In full and word for word, copy the listing; no pictures belong in the copy.
::::
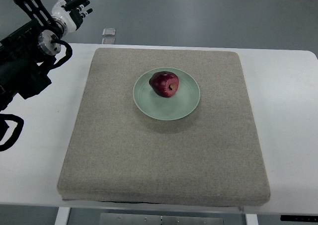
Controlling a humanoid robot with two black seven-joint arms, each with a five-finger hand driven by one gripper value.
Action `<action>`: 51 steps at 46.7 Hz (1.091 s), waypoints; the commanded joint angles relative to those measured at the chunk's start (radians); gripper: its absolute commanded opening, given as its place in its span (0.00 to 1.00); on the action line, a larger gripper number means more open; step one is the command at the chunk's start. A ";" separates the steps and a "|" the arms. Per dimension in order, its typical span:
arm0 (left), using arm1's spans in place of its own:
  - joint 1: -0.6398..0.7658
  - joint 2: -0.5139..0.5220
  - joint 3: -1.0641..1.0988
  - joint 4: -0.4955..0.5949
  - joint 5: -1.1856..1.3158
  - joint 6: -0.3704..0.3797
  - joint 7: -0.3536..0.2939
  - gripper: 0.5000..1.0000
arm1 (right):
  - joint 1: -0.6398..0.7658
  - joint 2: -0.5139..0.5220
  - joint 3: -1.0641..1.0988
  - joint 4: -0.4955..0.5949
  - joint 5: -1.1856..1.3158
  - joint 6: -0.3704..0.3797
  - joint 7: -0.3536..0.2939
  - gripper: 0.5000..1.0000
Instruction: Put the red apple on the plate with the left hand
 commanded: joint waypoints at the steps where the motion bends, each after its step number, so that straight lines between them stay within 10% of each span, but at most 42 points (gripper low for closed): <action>1: 0.014 -0.021 -0.044 0.038 -0.010 -0.060 -0.003 0.98 | 0.000 0.000 0.000 0.000 0.000 0.000 0.000 0.86; 15: 0.063 -0.049 -0.113 0.133 -0.117 -0.301 -0.040 0.98 | 0.000 0.000 0.000 0.000 0.000 0.000 0.000 0.86; 51: 0.097 -0.075 -0.112 0.121 -0.110 -0.297 -0.074 0.98 | 0.000 0.000 0.000 0.000 0.000 -0.001 0.000 0.86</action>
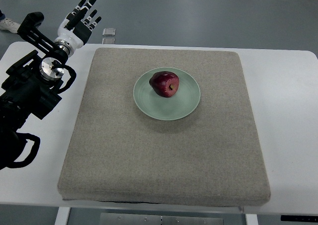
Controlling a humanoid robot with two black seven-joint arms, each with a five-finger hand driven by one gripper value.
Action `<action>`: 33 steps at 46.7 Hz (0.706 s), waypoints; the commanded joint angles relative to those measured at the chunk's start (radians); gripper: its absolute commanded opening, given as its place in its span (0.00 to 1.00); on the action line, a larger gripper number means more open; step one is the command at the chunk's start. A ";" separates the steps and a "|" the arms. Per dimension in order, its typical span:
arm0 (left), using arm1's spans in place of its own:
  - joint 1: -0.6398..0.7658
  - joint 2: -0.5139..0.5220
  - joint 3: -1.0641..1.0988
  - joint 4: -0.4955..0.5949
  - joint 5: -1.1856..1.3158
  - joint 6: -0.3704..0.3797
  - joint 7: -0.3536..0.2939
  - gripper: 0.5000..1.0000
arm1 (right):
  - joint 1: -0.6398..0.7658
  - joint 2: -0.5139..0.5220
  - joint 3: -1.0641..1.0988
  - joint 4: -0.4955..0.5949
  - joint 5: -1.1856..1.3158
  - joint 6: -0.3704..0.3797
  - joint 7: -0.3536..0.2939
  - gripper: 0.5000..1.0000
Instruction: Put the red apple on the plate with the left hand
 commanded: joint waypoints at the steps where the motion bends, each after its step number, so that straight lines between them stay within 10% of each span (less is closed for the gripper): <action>1: 0.000 0.000 0.001 -0.001 0.001 -0.001 0.000 0.98 | 0.000 0.000 0.000 0.000 0.000 0.000 0.000 0.86; 33: 0.002 -0.002 0.004 -0.001 0.001 -0.001 0.000 0.98 | 0.000 0.000 0.000 0.000 0.002 0.000 0.000 0.86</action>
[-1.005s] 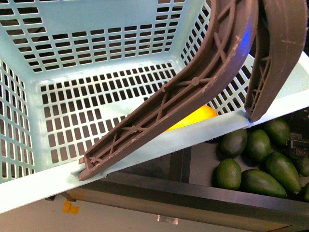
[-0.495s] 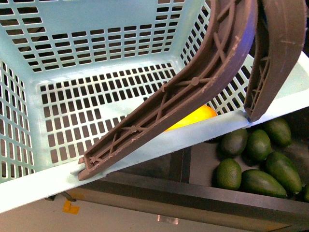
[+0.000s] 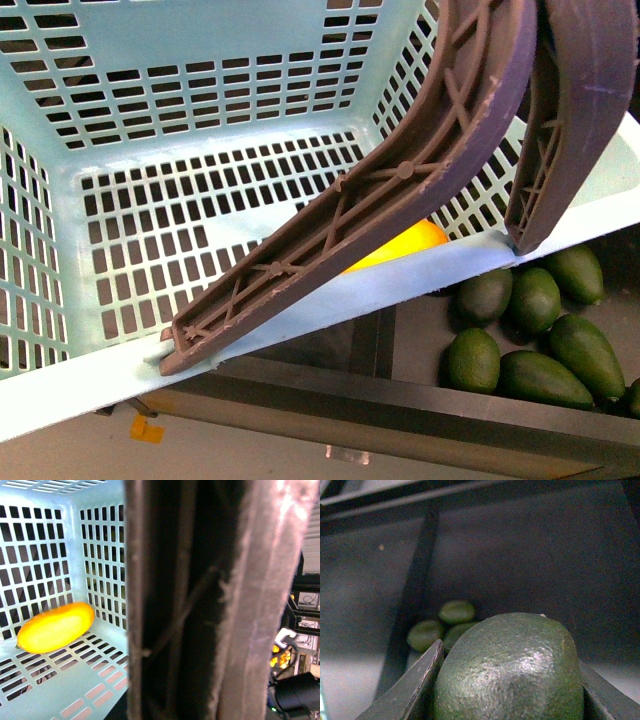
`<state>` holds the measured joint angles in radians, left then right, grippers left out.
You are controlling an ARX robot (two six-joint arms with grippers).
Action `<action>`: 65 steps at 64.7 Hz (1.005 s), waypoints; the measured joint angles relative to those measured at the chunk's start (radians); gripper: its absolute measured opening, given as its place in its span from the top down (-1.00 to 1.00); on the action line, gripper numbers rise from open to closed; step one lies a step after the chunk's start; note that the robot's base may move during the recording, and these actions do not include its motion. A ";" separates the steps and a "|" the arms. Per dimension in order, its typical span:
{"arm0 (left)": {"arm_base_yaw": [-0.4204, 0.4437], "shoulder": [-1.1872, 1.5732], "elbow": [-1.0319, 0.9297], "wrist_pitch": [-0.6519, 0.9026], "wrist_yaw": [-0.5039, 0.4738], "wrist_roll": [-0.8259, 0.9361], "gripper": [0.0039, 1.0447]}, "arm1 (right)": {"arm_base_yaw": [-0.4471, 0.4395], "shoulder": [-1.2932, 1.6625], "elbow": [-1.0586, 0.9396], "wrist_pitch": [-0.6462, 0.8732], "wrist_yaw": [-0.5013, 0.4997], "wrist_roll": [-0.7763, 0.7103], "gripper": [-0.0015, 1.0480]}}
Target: Pick mango and avocado into basket
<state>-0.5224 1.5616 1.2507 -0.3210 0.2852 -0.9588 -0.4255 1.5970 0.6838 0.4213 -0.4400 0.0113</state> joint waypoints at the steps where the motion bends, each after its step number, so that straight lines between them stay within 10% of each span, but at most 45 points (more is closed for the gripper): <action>1: 0.000 0.000 0.000 0.000 0.000 0.000 0.75 | 0.015 -0.032 -0.001 -0.002 0.006 0.012 -0.05; 35: 0.000 0.000 0.000 0.000 0.000 0.000 0.75 | 0.656 -0.157 0.114 0.068 0.400 0.259 -0.04; 65: 0.000 0.000 0.000 0.000 -0.002 0.001 0.75 | 0.873 -0.008 0.166 0.078 0.523 0.323 -0.04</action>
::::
■ Solved problem:
Controlling a humanoid robot with two black seven-joint arms, each with a five-finger hand driven by one gripper value.
Action `<action>`: 51 steps at 46.7 Hz (1.091 s), waypoints; the commanded joint angles relative to those measured at the chunk's start (radians); gripper: its absolute commanded opening, given as its place in its span (0.00 to 1.00); on the action line, a larger gripper number means more open; step one is the command at the chunk's start. A ";" separates the steps and a "|" the arms. Per dimension in order, its typical span:
arm0 (left), using arm1's spans in place of its own:
  - joint 1: -0.6398..0.7658
  - joint 2: -0.5139..0.5220
  - joint 3: -1.0641..1.0988
  - joint 4: -0.4955..0.5949
  - joint 5: -1.1856..1.3158
  - joint 6: -0.3704..0.3797
  - joint 7: -0.3536..0.2939
  - gripper: 0.5000..1.0000
arm1 (right):
  - joint 1: -0.6398..0.7658
  - joint 2: -0.5139..0.5220
  - joint 3: -1.0641..1.0988
  - joint 4: -0.4955..0.5949
  - joint 5: -1.1856..1.3158
  - joint 6: -0.3704..0.3797
  - joint 7: -0.3536..0.2939
  - gripper: 0.5000..1.0000
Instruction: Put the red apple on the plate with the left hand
 commanded: joint waypoints at the steps where the motion bends, each after its step number, so that straight lines between them stay within 10% of each span, but at most 42 points (gripper low for closed): <action>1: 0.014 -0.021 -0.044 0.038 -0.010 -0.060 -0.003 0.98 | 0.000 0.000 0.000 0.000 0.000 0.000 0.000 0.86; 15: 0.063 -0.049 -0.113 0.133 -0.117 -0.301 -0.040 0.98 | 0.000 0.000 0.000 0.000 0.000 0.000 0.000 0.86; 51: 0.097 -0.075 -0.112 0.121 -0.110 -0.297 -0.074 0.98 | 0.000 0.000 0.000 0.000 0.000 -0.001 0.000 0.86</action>
Controlling a humanoid robot with two black seven-joint arms, each with a five-finger hand driven by one gripper value.
Action `<action>`: 33 steps at 46.7 Hz (0.706 s), waypoints; the commanded joint angles relative to those measured at the chunk's start (radians); gripper: its absolute commanded opening, given as its place in its span (0.00 to 1.00); on the action line, a larger gripper number means more open; step one is the command at the chunk's start. A ";" separates the steps and a "|" the arms. Per dimension in order, its typical span:
arm0 (left), using arm1's spans in place of its own:
  - joint 1: -0.6398..0.7658
  - joint 2: -0.5139..0.5220
  - joint 3: -1.0641..1.0988
  - joint 4: -0.4955..0.5949
  - joint 5: -1.1856..1.3158
  - joint 6: -0.3704..0.3797
  - joint 7: -0.3536..0.2939
  - gripper: 0.5000..1.0000
arm1 (right):
  - joint 1: -0.6398..0.7658
  - joint 2: -0.5139..0.5220
  - joint 3: -1.0641..1.0988
  - joint 4: -0.4955..0.5949
  - joint 5: -1.1856..1.3158
  - joint 6: -0.3704..0.3797
  - joint 7: -0.3536..0.2939
  - gripper: 0.5000..1.0000
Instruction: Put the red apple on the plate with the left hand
 commanded: joint waypoints at the steps where the motion bends, each after its step number, so that straight lines between them stay within 10% of each span (less is closed for the gripper): <action>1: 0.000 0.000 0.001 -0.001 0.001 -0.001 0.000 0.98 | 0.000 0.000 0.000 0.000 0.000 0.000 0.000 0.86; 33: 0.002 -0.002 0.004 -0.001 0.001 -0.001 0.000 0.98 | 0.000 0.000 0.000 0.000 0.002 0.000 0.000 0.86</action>
[-1.005s] 
[-0.495s] 
[+0.000s] 
`<state>` holds the measured joint angles in radians, left then right, grippers left out.
You are controlling an ARX robot (two six-joint arms with grippers).
Action `<action>`: 65 steps at 64.7 Hz (1.005 s), waypoints; the measured joint angles relative to those measured at the chunk's start (radians); gripper: its absolute measured opening, given as its place in its span from the top down (-1.00 to 1.00); on the action line, gripper numbers rise from open to closed; step one lies a step after the chunk's start; note that the robot's base may move during the recording, and these actions do not include its motion. A ";" separates the steps and a "|" the arms. Per dimension in order, its typical span:
{"arm0 (left)": {"arm_base_yaw": [-0.4204, 0.4437], "shoulder": [-1.1872, 1.5732], "elbow": [-1.0319, 0.9297], "wrist_pitch": [-0.6519, 0.9026], "wrist_yaw": [-0.5039, 0.4738], "wrist_roll": [-0.8259, 0.9361], "gripper": [0.0039, 1.0447]}, "arm1 (right)": {"arm_base_yaw": [-0.4471, 0.4395], "shoulder": [-1.2932, 1.6625], "elbow": [-1.0586, 0.9396], "wrist_pitch": [-0.6462, 0.8732], "wrist_yaw": [-0.5013, 0.4997], "wrist_roll": [-0.7763, 0.7103], "gripper": [-0.0015, 1.0480]}}
Target: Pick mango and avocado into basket
<state>-0.5224 1.5616 1.2507 -0.3210 0.2852 -0.9588 -0.4255 1.5970 0.6838 0.4213 -0.4400 0.0113</state> joint waypoints at the steps where the motion bends, each after its step number, so that straight lines between them stay within 10% of each span, but at most 45 points (more is closed for the gripper): <action>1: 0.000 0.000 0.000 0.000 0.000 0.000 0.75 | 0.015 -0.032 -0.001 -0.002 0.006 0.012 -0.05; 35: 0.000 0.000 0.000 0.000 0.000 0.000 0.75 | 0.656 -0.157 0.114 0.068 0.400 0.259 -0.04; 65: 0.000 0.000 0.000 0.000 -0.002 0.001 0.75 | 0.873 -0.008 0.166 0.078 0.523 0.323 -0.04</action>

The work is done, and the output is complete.